Two lines in the data below mark the range: the one with "Mark the shoe rack." and the one with "One camera frame". Return both, along with every line between them, exactly.
====== Material shown
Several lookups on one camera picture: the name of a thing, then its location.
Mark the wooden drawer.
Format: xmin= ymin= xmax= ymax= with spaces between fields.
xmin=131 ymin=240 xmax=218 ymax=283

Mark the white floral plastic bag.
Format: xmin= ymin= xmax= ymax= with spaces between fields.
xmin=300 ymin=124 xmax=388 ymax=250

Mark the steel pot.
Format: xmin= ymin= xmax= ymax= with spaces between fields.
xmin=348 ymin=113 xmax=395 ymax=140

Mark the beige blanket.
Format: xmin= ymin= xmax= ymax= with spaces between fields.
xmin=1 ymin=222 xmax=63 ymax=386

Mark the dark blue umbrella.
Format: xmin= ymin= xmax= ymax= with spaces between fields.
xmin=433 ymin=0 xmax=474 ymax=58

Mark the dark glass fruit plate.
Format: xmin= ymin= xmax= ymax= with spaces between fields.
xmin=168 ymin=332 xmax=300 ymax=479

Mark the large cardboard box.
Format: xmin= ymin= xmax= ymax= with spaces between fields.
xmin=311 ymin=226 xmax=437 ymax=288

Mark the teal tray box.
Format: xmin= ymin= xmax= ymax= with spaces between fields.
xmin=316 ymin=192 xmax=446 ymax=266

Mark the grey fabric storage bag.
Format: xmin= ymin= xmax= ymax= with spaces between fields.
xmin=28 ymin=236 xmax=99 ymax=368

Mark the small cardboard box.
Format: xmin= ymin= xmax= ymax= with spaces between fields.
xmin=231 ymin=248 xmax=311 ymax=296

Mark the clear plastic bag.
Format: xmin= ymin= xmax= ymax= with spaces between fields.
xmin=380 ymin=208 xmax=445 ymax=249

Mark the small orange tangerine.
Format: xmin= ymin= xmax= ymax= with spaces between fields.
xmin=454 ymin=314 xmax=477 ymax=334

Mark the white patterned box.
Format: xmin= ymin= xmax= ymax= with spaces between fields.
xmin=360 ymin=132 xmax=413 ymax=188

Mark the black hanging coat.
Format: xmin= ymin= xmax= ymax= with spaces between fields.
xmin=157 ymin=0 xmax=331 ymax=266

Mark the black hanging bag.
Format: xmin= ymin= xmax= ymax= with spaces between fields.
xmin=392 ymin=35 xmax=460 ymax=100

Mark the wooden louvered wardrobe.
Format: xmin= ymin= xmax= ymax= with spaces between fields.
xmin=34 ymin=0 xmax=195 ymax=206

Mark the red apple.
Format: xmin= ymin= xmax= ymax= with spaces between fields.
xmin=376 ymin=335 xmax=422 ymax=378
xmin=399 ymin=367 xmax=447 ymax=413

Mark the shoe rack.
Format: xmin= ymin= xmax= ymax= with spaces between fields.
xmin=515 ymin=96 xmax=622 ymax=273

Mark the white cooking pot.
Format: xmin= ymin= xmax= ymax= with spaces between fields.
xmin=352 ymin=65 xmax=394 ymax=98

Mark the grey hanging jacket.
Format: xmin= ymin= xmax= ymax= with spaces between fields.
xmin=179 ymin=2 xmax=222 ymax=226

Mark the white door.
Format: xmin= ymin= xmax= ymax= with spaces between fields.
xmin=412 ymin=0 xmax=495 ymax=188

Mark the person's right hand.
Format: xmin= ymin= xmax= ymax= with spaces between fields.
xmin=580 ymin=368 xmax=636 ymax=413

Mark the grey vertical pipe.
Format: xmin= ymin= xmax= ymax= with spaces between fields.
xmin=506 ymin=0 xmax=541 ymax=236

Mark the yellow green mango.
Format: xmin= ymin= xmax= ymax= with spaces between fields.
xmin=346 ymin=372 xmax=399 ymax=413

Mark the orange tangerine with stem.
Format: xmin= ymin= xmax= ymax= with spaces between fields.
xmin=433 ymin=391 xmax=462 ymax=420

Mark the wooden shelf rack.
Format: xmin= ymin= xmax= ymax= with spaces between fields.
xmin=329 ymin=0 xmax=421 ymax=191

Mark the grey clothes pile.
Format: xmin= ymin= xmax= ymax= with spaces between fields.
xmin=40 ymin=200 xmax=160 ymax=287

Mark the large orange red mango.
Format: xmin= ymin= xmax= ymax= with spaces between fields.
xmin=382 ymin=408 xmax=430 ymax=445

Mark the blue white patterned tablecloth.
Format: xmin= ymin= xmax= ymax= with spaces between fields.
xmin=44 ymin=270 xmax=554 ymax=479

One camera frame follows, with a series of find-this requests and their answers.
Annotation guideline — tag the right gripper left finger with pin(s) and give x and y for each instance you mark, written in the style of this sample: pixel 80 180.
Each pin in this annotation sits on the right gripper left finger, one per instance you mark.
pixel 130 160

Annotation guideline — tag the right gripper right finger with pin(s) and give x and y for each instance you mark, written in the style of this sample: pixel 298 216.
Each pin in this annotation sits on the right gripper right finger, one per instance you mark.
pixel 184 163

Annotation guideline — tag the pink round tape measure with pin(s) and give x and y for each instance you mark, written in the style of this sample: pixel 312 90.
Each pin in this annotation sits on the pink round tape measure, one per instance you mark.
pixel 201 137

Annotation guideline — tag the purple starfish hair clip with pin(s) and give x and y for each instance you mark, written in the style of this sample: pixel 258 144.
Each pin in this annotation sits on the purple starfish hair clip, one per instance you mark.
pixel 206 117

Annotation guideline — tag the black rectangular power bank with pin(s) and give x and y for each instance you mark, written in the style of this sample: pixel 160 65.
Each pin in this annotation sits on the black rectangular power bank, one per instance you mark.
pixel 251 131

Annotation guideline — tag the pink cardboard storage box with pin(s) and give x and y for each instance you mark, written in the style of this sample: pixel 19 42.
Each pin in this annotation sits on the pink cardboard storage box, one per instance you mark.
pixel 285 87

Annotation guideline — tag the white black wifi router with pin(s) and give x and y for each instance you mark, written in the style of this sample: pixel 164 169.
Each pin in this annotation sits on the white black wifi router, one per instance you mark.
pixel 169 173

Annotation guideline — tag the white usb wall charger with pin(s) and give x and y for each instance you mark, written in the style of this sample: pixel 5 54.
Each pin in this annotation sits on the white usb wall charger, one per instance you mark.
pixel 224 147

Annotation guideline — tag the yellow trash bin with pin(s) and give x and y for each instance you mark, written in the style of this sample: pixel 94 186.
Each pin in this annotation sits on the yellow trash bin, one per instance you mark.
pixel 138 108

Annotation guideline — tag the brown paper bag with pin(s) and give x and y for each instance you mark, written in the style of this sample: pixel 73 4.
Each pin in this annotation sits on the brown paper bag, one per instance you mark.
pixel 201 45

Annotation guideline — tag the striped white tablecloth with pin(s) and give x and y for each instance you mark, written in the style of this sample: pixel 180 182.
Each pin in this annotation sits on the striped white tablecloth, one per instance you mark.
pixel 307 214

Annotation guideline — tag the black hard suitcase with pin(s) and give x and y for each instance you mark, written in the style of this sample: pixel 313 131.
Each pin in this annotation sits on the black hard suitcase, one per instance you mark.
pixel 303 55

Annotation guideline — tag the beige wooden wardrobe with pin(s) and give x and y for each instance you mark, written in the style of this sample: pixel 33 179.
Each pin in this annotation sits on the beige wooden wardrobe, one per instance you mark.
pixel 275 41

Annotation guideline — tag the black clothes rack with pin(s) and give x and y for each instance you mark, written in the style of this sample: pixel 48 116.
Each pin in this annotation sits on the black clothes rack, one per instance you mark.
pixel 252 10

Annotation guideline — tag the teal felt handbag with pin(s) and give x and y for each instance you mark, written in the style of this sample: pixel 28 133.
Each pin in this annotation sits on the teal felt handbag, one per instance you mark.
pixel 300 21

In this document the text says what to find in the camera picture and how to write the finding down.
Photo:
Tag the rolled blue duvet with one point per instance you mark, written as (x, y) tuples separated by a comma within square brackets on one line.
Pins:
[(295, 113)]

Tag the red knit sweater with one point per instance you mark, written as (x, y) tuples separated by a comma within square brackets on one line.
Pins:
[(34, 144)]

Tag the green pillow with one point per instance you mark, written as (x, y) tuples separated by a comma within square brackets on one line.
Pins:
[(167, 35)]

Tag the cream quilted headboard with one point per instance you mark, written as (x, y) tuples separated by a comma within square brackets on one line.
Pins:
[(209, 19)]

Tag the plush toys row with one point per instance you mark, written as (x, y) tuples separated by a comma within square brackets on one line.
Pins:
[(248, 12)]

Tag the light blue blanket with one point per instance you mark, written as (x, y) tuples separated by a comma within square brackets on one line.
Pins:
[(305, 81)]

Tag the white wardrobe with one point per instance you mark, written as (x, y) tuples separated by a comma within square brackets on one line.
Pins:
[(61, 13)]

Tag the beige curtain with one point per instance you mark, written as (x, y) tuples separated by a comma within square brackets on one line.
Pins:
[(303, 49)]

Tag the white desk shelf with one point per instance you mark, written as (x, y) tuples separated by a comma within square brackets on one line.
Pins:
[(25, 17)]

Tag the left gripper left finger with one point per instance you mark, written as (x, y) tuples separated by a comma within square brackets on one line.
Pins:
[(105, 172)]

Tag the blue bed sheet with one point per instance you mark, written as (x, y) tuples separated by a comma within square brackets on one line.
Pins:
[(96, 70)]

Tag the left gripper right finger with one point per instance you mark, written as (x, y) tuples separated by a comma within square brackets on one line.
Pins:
============
» **Exercise output**:
Mark the shoe rack.
Format: xmin= ymin= xmax= ymax= with spaces between fields.
xmin=515 ymin=96 xmax=622 ymax=273

Mark the white cooking pot.
Format: xmin= ymin= xmax= ymax= with spaces between fields.
xmin=352 ymin=65 xmax=394 ymax=98

Mark the grey hanging jacket.
Format: xmin= ymin= xmax= ymax= with spaces between fields.
xmin=179 ymin=2 xmax=222 ymax=226

Mark the white door.
Format: xmin= ymin= xmax= ymax= with spaces between fields.
xmin=412 ymin=0 xmax=495 ymax=188

Mark the person's right hand.
Format: xmin= ymin= xmax= ymax= with spaces between fields.
xmin=580 ymin=368 xmax=636 ymax=413

Mark the grey vertical pipe.
Format: xmin= ymin= xmax= ymax= with spaces between fields.
xmin=506 ymin=0 xmax=541 ymax=236

Mark the yellow green mango.
Format: xmin= ymin= xmax= ymax= with spaces between fields.
xmin=346 ymin=372 xmax=399 ymax=413

Mark the orange tangerine with stem.
Format: xmin= ymin= xmax= ymax= with spaces between fields.
xmin=433 ymin=391 xmax=462 ymax=420

Mark the wooden shelf rack.
Format: xmin= ymin= xmax= ymax= with spaces between fields.
xmin=329 ymin=0 xmax=421 ymax=191

Mark the grey clothes pile.
Format: xmin= ymin= xmax= ymax= with spaces between fields.
xmin=40 ymin=200 xmax=160 ymax=287

Mark the large orange red mango.
Format: xmin= ymin= xmax= ymax= with spaces between fields.
xmin=382 ymin=408 xmax=430 ymax=445

Mark the blue white patterned tablecloth.
Format: xmin= ymin= xmax= ymax= with spaces between fields.
xmin=44 ymin=270 xmax=554 ymax=479

One camera frame follows, with a series of find-this requests and their answers.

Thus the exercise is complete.